◆ YOUR ASSIGNMENT: Check every line of the data below for "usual". Copy each one that has it.

◆ DATA EXTRACT:
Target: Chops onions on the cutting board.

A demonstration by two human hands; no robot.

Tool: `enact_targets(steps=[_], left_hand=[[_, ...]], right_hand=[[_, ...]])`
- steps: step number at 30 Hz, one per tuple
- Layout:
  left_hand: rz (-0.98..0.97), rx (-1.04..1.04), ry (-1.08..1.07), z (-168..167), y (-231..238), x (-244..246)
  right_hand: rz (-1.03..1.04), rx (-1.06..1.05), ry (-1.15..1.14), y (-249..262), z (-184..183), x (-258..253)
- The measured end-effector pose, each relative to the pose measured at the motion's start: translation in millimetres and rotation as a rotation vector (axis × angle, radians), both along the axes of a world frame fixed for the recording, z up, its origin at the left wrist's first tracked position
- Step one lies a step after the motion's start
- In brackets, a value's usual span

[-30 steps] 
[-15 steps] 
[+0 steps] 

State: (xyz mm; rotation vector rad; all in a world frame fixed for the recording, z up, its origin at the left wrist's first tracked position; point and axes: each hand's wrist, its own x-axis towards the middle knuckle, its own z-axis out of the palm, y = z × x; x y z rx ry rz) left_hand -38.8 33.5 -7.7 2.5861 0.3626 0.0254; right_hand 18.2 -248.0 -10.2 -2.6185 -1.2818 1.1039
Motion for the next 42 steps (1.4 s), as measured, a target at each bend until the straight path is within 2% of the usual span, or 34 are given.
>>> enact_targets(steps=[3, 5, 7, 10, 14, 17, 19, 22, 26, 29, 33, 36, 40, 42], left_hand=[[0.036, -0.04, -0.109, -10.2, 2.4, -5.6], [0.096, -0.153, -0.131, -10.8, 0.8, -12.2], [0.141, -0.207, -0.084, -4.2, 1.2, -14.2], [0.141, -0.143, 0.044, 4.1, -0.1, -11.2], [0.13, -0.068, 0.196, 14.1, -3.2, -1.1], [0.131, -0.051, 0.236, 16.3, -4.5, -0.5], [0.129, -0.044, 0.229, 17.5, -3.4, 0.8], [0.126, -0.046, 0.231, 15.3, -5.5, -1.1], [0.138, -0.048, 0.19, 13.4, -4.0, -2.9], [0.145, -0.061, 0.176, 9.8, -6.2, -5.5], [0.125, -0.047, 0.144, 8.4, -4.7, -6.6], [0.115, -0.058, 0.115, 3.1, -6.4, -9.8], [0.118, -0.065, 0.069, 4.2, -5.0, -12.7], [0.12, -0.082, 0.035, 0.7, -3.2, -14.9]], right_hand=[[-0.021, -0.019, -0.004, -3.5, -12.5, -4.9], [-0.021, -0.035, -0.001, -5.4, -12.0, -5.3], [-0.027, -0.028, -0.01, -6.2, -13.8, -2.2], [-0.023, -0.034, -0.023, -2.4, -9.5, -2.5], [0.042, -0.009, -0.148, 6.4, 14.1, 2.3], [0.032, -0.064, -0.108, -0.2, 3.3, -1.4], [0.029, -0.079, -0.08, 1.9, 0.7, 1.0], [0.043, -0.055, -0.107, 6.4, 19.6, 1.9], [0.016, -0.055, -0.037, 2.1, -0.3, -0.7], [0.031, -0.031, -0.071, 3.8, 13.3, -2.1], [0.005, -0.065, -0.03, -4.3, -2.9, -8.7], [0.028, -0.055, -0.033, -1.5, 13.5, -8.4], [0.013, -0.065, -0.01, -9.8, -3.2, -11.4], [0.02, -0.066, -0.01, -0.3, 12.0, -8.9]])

◆ SOLUTION TO THE PROBLEM:
- In brackets, a value's usual span
Motion for the next 42 steps (1.4 s), as measured, a target at each bend until the straight path is within 2% of the usual span, or 34 are given.

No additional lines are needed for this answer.